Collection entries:
▬▬▬

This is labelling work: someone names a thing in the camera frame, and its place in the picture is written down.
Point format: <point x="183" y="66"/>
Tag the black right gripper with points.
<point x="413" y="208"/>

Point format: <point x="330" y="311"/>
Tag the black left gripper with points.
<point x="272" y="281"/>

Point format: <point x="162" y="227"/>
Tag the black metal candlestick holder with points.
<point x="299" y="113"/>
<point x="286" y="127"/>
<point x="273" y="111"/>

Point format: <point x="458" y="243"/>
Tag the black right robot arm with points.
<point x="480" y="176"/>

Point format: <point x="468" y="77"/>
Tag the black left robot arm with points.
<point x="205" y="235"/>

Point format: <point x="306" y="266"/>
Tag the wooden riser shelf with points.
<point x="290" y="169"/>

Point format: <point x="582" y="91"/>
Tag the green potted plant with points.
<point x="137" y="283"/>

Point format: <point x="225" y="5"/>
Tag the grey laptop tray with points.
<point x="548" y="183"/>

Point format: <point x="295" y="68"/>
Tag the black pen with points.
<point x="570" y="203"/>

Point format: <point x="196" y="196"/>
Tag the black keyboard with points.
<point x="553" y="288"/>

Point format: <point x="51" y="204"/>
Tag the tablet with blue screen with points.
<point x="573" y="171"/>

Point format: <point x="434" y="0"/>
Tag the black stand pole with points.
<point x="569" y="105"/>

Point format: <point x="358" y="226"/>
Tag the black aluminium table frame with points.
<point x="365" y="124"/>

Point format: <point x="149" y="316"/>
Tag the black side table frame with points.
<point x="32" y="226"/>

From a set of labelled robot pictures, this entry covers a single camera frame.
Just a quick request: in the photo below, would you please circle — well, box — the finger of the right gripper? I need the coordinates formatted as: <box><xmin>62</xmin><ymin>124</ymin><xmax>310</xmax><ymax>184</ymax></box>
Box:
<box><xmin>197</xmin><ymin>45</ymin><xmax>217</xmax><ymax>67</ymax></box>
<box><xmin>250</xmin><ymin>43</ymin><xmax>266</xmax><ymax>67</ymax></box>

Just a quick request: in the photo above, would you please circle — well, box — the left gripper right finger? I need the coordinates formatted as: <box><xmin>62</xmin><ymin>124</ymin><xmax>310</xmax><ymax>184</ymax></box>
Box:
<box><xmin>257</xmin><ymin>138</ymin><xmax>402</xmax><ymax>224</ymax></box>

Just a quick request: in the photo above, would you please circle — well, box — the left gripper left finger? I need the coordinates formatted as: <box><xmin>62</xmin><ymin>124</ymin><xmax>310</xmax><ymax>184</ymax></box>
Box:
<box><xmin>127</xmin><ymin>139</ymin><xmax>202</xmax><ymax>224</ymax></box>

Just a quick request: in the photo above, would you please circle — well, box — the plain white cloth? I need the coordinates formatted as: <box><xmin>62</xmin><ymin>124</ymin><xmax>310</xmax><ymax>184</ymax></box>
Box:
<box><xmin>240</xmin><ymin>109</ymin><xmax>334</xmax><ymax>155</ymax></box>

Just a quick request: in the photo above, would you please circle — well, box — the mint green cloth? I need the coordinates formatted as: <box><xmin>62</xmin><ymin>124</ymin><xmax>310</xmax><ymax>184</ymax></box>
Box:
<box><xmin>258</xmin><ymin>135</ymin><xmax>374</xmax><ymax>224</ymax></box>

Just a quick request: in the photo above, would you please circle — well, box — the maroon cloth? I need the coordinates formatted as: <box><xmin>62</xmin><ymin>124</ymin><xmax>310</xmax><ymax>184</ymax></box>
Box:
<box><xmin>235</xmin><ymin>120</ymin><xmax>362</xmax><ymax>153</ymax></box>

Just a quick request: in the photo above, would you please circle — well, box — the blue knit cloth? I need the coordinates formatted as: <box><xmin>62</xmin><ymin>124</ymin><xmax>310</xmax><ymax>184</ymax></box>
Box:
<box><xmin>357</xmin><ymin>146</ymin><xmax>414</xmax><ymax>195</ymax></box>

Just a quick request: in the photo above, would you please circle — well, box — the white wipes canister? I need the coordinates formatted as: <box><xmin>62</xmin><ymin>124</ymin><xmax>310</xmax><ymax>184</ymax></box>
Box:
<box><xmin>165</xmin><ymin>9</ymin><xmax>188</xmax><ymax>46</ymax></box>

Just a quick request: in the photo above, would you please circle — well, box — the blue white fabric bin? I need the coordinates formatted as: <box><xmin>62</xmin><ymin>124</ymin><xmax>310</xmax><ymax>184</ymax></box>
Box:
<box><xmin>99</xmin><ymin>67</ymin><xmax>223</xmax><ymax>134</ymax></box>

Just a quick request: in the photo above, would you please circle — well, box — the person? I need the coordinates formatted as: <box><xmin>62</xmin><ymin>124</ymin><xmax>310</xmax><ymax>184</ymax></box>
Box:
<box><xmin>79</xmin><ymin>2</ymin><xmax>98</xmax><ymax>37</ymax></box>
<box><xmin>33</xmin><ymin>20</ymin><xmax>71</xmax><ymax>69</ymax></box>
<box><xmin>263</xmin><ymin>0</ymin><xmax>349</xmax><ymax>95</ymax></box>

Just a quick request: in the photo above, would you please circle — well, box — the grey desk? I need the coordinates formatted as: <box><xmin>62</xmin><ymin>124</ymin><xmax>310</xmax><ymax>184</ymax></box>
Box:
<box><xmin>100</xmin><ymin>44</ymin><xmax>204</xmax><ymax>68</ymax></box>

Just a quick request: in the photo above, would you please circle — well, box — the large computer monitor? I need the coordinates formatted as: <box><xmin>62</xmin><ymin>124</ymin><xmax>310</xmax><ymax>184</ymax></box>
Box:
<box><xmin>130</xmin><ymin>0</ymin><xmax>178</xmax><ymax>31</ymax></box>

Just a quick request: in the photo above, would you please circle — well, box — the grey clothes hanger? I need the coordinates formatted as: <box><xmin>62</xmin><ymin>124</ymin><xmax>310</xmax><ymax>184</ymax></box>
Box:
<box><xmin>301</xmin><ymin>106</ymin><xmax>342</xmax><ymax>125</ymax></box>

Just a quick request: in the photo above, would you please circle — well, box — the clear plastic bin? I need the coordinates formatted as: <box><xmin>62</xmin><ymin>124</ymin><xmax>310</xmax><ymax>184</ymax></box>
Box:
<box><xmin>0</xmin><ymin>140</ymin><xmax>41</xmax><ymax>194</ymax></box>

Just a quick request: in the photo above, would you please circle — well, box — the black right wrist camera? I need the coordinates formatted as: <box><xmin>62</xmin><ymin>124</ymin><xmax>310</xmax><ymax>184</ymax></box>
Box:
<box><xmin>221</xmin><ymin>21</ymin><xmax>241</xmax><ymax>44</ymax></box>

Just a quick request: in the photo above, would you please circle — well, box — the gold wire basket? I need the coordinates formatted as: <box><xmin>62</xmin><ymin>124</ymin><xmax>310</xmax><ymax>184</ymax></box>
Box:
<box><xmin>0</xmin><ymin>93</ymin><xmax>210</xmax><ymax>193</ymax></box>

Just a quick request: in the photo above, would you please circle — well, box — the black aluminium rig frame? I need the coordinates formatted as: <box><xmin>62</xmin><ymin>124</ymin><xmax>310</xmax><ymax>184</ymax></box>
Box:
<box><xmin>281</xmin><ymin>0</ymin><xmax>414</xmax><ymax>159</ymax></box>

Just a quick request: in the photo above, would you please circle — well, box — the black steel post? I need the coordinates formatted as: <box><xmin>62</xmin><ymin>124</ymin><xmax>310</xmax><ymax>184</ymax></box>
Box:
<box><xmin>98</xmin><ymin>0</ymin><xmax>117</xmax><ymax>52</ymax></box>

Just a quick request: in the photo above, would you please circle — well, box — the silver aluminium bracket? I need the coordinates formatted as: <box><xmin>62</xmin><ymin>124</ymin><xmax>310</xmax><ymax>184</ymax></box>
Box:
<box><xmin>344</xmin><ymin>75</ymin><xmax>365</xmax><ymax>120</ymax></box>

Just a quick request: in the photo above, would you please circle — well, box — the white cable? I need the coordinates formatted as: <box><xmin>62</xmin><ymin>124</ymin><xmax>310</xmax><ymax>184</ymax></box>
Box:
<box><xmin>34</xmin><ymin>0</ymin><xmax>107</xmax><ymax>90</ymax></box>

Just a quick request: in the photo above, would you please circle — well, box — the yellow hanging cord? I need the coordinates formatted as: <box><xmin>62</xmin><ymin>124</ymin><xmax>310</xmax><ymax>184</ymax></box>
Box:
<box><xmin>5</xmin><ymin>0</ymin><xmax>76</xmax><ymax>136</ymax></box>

▬▬▬

**Your objective**
Each line from the one containing "the yellow hanging" to the final line above should be written out exactly; please omit the others.

**Answer**
Just a quick request: in the photo above, would you please circle — well, box — the yellow hanging cord? I need the coordinates formatted as: <box><xmin>62</xmin><ymin>124</ymin><xmax>310</xmax><ymax>184</ymax></box>
Box:
<box><xmin>5</xmin><ymin>0</ymin><xmax>76</xmax><ymax>136</ymax></box>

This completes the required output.